(Records excerpted from a collection)
Content starts

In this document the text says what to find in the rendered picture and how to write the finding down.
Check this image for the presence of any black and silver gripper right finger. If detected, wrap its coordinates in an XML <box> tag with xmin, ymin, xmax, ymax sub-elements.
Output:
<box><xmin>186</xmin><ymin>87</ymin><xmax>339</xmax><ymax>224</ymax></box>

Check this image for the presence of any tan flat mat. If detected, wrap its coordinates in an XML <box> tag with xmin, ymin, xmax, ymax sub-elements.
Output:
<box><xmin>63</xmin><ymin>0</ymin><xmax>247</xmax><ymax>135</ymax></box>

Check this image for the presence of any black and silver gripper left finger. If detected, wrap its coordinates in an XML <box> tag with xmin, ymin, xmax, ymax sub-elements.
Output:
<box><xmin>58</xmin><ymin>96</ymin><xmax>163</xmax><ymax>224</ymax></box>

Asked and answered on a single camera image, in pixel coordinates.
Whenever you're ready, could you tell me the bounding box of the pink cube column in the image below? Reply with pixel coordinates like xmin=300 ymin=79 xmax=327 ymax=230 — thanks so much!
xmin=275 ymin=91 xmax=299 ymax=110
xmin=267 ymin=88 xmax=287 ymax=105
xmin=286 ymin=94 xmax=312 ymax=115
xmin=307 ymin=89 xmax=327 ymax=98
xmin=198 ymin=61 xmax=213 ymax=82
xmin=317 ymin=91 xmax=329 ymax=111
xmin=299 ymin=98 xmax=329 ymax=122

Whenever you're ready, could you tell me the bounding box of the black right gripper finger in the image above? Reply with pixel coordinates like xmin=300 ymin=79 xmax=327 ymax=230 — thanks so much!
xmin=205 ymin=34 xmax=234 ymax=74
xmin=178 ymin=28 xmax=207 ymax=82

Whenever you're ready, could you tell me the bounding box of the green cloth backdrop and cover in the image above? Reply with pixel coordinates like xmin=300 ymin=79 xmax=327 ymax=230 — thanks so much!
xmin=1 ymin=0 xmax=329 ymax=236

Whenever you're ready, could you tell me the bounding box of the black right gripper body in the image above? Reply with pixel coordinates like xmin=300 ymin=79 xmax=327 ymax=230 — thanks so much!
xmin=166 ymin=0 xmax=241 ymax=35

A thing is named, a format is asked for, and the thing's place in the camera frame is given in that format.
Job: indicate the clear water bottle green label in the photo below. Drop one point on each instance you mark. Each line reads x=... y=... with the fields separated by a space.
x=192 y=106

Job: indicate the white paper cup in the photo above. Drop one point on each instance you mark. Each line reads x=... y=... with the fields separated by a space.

Content ends

* [Required action] Show the lines in the entries above that include the string "wrap".

* [Task answer]
Check this image for the presence of any black and silver gripper right finger. If detected, wrap its coordinates in an XML <box> tag with xmin, ymin, xmax, ymax sub-elements.
Check this image for the presence of any tan flat mat. If detected, wrap its coordinates in an XML <box> tag with xmin, ymin, xmax, ymax sub-elements.
Check this image for the presence of any black and silver gripper left finger. If detected, wrap its coordinates in an XML <box> tag with xmin, ymin, xmax, ymax sub-elements.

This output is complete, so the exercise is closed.